* Dataset section
* * * * * * *
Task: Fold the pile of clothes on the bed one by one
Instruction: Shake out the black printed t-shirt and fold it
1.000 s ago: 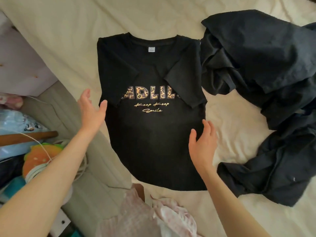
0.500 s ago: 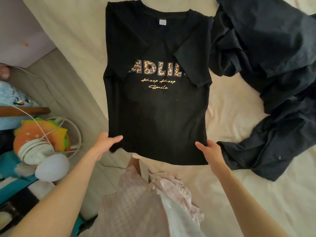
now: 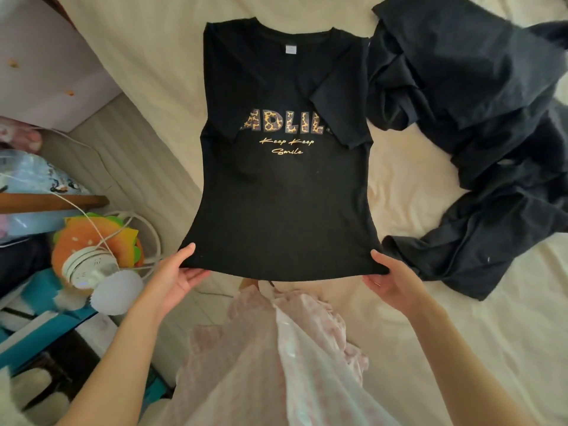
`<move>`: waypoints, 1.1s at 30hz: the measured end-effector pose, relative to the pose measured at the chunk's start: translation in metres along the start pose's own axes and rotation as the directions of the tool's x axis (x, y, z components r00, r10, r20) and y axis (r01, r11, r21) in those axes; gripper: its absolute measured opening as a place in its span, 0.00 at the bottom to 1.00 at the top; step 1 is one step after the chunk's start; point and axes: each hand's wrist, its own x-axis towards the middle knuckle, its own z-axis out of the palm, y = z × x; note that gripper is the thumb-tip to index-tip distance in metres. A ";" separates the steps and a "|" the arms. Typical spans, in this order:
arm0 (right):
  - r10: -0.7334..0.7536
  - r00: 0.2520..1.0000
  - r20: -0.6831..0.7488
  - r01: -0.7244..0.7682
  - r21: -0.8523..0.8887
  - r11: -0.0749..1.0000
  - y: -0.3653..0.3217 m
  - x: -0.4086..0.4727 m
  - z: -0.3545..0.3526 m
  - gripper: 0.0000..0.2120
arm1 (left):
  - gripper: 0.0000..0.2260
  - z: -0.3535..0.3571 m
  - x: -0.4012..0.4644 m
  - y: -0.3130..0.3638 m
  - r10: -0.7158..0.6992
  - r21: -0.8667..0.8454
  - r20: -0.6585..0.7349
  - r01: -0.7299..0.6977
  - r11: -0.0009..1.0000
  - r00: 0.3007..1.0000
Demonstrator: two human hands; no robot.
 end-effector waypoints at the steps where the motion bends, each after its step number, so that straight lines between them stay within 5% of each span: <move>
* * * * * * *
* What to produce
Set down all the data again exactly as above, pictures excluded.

* Problem solution
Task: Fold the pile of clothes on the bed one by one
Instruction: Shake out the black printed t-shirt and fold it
1.000 s ago: 
0.500 s ago: 
now: 
`<move>`: waypoints, 1.1s at 30hz: the measured end-effector pose, relative to the pose measured at the chunk's start: translation in metres along the start pose's own axes and rotation as the directions of the tool's x axis (x, y, z components r00, r10, r20) and y axis (r01, r11, r21) in those axes; gripper: its absolute measured opening as a place in its span, 0.00 at the bottom to 1.00 at the top; step 1 is one step after the chunk's start; point and axes: each hand's wrist, its own x-axis towards the middle knuckle, its own z-axis out of the palm, y = z × x; note that gripper is the thumb-tip to index-tip distance in metres. A ";" separates the steps and a "|" the arms. Typical spans, in this order:
arm0 (right):
  - r10: -0.7334..0.7536
  - r00: 0.2520..1.0000
  - r20: -0.6831..0.7488
  - r01: -0.7244..0.7682
  - r21: -0.8523..0.8887
  - r11: -0.0749..1.0000
  - y: -0.3653..0.3217 m
  - x: -0.4086..0.4727 m
  - z: -0.3545..0.3526 m
  - gripper: 0.0000..0.2120
arm1 (left):
  - gripper: 0.0000..0.2260
  - z: -0.3535..0.3571 m
  - x: -0.4012..0.4644 m
  - y: -0.3130..0.3638 m
  - r10: -0.7158..0.6992
  - r21: -0.8667..0.8454
  - r20: -0.6585..0.7349
  - r01: -0.7299..0.6977
  - r11: -0.0009..1.0000
  - r00: 0.3007..1.0000
Demonstrator: two human hands; no robot.
 end-effector waypoints at the steps where the motion bends, each after its step number, so that straight lines between them stay within 5% of each span: <move>

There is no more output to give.